If there were an implementation where the cost of upholding the guarantees would be great, but few if any programs would receive any benefit from them, it would make sense to allow it to trap "null+zero" computations, and require that user code for such an implementation include the manual null checks that the guarantees could have made unnecessary. Such an allowance was not expected to affect the other 99.44% of implementations, where the value of upholding the guarantees would exceed the cost. Such implementations should uphold such guarantees, but their authors shouldn't need the authors of the Standard to tell them that.
The authors of C++ have decided that conforming implementations must uphold the above guarantees at any cost, even on platforms where they could substantially degrade the performance of pointer arithmetic. They judged that the value of the guarantees even on platforms where they would be expensive to uphold would exceed the cost. Such an attitude may have been affected by a desire to treat C++ as a higher-level language than C. A C programmer could be expected to know when a particular target platform would handle cases like (null+zero) in unusual fashion, but C++ programmers weren't expected to concern themselves with such things. Guaranteeing a consistent behavioral model was thus judged to be worth the cost.
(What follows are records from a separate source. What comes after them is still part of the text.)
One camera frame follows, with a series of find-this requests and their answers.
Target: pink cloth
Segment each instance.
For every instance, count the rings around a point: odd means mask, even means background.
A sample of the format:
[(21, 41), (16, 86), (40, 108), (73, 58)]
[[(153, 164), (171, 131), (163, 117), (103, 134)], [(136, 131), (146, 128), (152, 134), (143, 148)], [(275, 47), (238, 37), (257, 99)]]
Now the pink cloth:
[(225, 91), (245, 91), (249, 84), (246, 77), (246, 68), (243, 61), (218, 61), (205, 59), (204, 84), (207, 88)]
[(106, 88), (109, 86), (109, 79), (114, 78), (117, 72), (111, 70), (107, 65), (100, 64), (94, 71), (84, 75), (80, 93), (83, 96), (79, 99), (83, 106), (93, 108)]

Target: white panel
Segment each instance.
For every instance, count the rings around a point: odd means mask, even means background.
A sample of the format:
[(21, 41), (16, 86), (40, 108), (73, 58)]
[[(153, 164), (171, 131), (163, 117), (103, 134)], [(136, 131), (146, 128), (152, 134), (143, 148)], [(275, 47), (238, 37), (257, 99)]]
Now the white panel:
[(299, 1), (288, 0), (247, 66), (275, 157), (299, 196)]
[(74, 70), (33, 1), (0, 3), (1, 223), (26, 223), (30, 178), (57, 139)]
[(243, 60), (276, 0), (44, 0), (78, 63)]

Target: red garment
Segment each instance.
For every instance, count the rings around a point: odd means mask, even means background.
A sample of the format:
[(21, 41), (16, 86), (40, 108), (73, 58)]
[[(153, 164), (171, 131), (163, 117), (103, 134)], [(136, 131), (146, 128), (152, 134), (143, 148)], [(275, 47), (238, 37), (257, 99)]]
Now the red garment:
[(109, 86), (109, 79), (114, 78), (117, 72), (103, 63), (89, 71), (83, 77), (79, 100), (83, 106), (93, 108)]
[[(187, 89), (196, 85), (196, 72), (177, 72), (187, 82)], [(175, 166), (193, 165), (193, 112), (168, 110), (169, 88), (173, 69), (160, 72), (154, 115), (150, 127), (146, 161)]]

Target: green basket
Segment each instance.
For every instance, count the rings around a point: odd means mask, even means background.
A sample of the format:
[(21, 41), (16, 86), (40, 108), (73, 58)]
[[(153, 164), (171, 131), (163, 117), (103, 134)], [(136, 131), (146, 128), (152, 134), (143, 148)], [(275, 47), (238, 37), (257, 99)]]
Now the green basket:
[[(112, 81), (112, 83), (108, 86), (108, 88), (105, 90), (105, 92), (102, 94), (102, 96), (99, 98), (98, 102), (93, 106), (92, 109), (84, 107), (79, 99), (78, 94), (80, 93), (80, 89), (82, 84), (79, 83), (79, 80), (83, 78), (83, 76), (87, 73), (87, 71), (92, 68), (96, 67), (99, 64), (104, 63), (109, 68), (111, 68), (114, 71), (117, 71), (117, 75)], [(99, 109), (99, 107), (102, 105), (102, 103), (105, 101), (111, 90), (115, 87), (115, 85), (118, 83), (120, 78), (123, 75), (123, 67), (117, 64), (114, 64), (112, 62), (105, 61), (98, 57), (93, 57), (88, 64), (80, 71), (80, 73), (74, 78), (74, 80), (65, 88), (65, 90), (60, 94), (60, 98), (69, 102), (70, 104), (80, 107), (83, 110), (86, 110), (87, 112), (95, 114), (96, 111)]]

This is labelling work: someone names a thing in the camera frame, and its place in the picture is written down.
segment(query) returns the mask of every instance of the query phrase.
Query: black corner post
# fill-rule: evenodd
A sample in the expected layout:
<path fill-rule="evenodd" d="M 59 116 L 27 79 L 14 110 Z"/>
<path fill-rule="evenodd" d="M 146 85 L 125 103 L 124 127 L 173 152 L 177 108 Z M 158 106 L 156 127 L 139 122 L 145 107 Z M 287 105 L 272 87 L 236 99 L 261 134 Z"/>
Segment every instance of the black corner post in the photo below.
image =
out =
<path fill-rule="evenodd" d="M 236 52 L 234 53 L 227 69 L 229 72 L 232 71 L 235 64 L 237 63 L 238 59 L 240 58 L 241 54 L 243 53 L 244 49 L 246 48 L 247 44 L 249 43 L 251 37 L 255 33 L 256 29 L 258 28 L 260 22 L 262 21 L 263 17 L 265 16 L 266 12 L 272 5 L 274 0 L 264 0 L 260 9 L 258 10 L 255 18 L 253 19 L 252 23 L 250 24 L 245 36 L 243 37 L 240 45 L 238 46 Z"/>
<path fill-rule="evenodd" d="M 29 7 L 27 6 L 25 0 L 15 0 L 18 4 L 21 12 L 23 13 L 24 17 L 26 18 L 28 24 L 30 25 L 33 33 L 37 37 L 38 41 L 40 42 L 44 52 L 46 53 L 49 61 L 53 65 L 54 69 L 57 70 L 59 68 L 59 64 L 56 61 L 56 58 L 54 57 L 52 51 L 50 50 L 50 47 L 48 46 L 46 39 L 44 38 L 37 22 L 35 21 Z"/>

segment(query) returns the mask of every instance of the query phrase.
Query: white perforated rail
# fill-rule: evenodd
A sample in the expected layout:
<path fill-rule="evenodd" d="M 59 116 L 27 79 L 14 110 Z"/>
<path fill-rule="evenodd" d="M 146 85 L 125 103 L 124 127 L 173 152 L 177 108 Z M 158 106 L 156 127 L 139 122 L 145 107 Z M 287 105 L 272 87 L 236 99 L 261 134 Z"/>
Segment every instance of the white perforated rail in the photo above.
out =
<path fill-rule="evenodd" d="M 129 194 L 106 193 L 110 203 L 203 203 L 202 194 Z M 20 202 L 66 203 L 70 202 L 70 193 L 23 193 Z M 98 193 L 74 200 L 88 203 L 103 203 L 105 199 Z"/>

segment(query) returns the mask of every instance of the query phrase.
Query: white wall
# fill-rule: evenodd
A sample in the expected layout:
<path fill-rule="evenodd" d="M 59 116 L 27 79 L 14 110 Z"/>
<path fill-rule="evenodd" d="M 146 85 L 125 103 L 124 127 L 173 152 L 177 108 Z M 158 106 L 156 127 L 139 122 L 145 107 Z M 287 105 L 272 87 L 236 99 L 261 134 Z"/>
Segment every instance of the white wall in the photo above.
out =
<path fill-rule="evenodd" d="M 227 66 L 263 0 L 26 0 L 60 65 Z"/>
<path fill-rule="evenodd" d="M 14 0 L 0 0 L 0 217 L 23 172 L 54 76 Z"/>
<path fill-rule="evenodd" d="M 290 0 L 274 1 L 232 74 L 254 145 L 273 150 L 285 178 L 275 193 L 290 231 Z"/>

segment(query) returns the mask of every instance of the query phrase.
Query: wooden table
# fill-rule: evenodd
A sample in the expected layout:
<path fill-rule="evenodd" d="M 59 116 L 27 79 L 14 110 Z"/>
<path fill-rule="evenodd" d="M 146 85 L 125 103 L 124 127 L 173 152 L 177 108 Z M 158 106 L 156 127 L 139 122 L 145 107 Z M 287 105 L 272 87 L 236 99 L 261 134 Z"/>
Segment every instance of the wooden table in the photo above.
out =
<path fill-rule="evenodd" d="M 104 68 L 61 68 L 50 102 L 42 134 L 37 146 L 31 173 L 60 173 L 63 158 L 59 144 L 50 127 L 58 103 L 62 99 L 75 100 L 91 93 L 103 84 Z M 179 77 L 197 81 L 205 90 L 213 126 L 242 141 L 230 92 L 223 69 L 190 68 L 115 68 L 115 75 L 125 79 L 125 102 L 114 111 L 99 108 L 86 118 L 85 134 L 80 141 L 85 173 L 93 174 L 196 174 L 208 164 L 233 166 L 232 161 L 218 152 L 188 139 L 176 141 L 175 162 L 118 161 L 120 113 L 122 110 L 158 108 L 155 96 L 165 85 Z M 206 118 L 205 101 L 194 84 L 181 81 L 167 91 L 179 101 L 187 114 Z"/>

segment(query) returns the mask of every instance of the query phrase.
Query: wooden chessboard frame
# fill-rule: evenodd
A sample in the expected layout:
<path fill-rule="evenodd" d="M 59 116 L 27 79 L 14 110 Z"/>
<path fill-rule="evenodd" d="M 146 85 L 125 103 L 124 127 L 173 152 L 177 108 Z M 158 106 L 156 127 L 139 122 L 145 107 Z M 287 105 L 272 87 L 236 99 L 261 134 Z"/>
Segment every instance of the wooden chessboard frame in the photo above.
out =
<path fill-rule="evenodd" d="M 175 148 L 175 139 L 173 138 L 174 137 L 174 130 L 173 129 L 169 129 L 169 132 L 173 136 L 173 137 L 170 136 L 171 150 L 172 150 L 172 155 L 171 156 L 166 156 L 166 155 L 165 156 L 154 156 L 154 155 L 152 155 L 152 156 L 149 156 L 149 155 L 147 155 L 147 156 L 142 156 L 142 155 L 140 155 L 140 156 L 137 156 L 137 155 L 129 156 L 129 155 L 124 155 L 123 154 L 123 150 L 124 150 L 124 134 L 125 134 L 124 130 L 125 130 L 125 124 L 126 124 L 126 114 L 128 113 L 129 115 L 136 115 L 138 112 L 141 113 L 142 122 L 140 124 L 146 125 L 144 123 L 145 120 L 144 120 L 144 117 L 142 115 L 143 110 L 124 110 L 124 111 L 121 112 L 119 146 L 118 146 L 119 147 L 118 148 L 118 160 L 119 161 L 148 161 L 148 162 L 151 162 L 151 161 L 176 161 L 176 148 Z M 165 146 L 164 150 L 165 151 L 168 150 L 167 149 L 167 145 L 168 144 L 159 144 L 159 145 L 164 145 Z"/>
Of course, nowadays questions about what is "defined" seldom have anything to do with what behaviors a platform can support. Instead, it is now fashionable for compilers to--in the name of "optimization"--require that programmers manually write code to handle corner cases which platforms would previously have handled correctly. For example, if code which is supposed to output n
characters starting at address p
is written as:
void out_characters(unsigned char *p, int n)
{
unsigned char *end = p+n;
while(p < end)
out_byte(*p++);
}
older compilers would generate code that would reliably output nothing, with
no side-effect, if p==NULL and n==0, with no need to special-case n==0. On
newer compilers, however, one would have to add extra code:
void out_characters(unsigned char *p, int n)
{
if (n)
{
unsigned char *end = p+n;
while(p < end)
out_byte(*p++);
}
}
which an optimizer may or may not be able to get rid of. Failing to include the extra code may cause some compilers to figure that since p "can't possibly be null", any subsequent null pointer checks may be omitted, thus causing the code to break in a spot unrelated to the actual "problem".